El dragoneante advirtió que “si hacemos un balance, los internos condenados que sacamos a juzgados, fiscalías o médicos son tres o cinco cada día, máximo ocho; sindicados son entre 15 y 20, y las instalaciones del penal tienen un deterioro precoz por los internos sindicados. Hasta hoy tenemos buenos reportes de seguridad en la Cárcel de Ternera. No hay brote de violencia significativo, no reportamos fugas desde hace años; hemos tenido internos rehabilitados que han sido ejemplo. Hemos tenido buenos resultados como para que la Alcaldía en lugar de ignorarnos nos voltee a mirar e invierta un presupuesto considerable”.

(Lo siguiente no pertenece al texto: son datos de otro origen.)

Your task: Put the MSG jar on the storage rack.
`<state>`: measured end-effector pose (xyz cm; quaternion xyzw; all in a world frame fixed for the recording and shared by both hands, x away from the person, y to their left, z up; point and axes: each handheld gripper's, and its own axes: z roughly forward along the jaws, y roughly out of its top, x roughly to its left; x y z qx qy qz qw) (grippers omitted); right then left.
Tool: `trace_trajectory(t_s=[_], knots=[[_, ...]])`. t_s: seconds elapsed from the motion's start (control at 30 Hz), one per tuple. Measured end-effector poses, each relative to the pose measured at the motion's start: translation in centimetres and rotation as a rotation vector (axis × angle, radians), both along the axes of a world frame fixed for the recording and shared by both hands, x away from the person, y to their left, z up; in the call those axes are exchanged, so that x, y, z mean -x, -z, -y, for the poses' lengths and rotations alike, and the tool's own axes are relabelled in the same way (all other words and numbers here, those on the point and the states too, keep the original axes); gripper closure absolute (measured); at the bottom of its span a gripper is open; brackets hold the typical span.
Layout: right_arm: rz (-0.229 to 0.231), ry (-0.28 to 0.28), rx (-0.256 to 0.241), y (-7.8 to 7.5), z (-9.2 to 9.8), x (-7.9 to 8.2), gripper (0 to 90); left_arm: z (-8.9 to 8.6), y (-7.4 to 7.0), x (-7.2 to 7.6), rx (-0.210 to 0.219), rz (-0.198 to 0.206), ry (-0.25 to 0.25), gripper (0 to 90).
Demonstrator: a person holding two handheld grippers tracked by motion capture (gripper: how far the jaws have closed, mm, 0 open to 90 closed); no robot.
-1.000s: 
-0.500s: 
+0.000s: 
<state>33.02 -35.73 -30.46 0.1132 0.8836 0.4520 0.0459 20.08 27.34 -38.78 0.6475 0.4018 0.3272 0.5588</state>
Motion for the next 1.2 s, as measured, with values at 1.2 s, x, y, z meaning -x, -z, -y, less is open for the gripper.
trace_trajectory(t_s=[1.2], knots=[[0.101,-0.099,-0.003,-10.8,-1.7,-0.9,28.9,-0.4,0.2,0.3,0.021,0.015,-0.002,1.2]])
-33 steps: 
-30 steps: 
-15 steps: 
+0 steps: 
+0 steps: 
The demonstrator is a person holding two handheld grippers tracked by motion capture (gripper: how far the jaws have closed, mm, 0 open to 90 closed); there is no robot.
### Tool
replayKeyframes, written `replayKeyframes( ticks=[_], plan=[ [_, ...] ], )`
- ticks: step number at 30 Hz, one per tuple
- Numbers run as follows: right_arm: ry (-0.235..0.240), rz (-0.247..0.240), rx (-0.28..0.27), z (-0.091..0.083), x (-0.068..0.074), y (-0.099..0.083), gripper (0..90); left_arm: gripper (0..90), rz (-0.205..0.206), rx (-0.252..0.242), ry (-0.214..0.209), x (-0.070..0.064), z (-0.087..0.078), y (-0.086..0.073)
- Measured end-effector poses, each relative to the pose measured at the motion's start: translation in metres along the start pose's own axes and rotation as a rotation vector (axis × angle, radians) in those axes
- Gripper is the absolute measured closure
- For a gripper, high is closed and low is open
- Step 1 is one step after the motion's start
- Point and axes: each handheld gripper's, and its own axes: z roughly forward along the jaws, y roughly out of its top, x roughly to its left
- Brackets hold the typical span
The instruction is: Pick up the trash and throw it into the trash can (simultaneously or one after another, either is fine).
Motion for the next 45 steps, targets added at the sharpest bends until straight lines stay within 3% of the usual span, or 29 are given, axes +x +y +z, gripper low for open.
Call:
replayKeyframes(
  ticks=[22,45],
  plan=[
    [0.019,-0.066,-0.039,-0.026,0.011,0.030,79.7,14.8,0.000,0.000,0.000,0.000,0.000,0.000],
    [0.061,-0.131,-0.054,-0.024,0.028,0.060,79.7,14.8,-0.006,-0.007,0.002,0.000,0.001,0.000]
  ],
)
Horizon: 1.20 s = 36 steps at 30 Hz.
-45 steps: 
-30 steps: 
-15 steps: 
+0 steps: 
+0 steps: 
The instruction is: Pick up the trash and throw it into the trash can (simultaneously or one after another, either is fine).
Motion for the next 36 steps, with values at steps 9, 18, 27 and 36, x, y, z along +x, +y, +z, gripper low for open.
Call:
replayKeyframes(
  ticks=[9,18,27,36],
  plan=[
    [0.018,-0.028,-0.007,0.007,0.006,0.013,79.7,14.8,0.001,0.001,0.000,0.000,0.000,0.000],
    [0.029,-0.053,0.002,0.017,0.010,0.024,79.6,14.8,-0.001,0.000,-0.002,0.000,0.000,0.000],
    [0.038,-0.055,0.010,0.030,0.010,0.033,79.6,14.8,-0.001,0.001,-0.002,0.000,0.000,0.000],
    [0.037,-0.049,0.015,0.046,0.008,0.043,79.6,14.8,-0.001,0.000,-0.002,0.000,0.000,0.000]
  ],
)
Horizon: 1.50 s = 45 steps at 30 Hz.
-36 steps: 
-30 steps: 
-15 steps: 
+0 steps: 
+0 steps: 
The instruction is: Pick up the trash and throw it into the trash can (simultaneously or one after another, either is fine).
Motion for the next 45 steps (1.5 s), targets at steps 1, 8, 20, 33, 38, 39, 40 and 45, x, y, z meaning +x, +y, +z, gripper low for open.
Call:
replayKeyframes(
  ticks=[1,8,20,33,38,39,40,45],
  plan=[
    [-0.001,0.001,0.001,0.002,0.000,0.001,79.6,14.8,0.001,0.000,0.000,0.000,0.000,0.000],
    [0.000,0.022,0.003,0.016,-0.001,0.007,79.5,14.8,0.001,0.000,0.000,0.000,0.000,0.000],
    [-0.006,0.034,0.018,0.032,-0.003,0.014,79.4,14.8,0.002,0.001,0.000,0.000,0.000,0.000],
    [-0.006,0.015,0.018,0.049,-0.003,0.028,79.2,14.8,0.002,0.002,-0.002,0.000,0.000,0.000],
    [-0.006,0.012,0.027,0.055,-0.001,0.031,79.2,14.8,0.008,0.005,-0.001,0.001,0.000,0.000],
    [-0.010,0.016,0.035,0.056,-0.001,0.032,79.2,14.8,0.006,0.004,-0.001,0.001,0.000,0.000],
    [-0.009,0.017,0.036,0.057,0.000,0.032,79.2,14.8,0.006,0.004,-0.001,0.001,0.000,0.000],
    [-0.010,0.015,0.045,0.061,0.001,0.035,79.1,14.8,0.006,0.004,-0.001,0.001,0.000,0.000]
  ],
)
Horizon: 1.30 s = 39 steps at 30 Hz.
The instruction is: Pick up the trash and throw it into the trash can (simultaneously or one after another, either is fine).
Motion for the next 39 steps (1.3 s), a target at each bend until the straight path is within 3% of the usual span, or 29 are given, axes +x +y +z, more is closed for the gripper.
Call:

Alcaldía garantiza recursos

En diálogo con El Universal, el alcalde (e) de Cartagena, Pedrito Pereira, manifestó que el Distrito sí tiene la intención de continuar aportando recursos al Inpec.

Confirmó que para el año entrante el presupuesto aprobado es de $600 millones y que en los próximos días se definiría el monto a desembolsar por el convenio no firmado del presente año.

Es de anotar que la Ley 65 del 93, por la cual se expide el Código Penitenciario, reza en su artículo 17 que “corresponde a los departamentos, municipios, áreas metropolitanas y al distrito capital de Bogotá, la creación, fusión o supresión, dirección, y organización, administración, sostenimiento y vigilancia de las cárceles para las personas detenidas preventivamente y condenadas por contravenciones que impliquen privación de la libertad, por orden de autoridad policiva”.

A eso, Montaño, del SEUP, le añadió que cuando los entes territoriales no tienen cárcel propia para recibir a los internos que les corresponden es que se da paso a la firma de convenios interadministrativos con el director general del Inpec.

“La norma dice que los entes territoriales deben cumplir con el pago de unos servicios, como alimentación, movilización de las personas privadas de la libertad, y pago de honorarios de los funcionarios, que es una prima extracarcelaria que llega a ser hasta del 30 % del valor del convenio.

“El restante se invierte en las necesidades del penal, según lo acordado con el director de la cárcel, que es el supervisor del convenio por parte del Inpec”, aseguró el dragoneante.